## Exercise prompt
Copy each line of the records that holds the string "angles".

## Task material
-- Opening Marker --
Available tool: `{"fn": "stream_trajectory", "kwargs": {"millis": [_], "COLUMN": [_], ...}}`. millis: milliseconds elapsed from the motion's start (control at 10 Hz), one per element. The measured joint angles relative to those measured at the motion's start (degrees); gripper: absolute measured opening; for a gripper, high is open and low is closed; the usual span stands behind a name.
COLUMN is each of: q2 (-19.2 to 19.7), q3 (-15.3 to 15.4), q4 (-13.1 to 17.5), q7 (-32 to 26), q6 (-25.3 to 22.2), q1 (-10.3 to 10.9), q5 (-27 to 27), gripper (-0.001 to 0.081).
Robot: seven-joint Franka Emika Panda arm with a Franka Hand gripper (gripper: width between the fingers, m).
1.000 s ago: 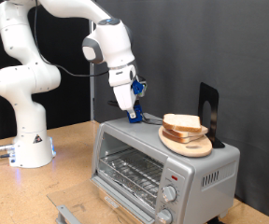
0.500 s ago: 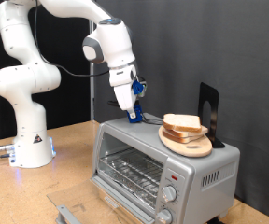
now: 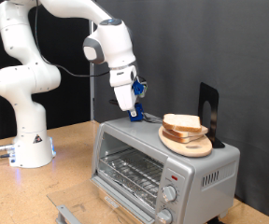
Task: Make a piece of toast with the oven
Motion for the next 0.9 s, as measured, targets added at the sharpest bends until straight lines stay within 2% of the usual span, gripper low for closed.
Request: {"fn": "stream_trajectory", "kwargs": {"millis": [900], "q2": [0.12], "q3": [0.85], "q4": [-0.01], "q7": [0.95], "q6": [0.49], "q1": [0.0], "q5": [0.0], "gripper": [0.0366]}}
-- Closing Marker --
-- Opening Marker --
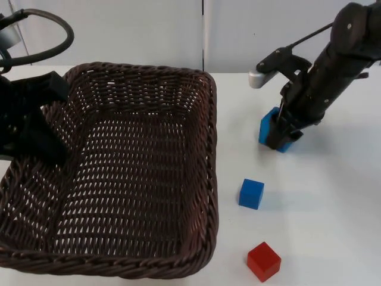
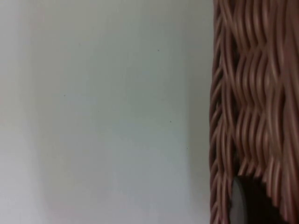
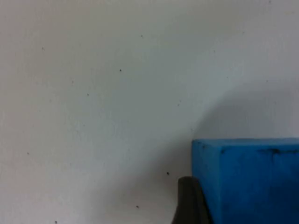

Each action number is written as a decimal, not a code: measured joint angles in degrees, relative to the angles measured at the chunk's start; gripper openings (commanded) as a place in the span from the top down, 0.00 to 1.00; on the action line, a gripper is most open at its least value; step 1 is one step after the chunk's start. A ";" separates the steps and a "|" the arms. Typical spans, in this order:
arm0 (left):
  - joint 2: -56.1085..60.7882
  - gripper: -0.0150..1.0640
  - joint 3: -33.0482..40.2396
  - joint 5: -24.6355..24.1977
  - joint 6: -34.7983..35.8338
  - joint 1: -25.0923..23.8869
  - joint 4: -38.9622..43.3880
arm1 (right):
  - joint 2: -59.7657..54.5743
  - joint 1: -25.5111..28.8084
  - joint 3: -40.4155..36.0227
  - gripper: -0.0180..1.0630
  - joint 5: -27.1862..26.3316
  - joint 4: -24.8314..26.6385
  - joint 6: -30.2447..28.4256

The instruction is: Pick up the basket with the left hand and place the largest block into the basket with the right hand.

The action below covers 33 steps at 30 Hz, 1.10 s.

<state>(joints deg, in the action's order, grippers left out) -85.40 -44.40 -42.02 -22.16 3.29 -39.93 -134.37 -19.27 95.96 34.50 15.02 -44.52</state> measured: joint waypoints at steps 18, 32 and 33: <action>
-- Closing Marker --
## Output below
Available tool: `{"fn": "stream_trajectory", "kwargs": {"millis": [_], "COLUMN": [_], ...}}`. millis: milliseconds elapsed from the motion's start (control at 10 Hz), one per element. The measured joint angles relative to those measured at the motion's start (degrees); gripper: absolute measured opening; for a gripper, high is open and low is closed; the usual span stands behind a name.
Each action number is written as a decimal, not a code: measured joint angles in degrees, relative to the angles measured at the chunk's start; gripper openings (commanded) as a place in the span from the top down, 0.00 to 1.00; on the action line, a gripper is most open at its least value; step 1 is one step after the chunk's start. A ";" separates the steps and a "|" the arms. Typical spans, in this order:

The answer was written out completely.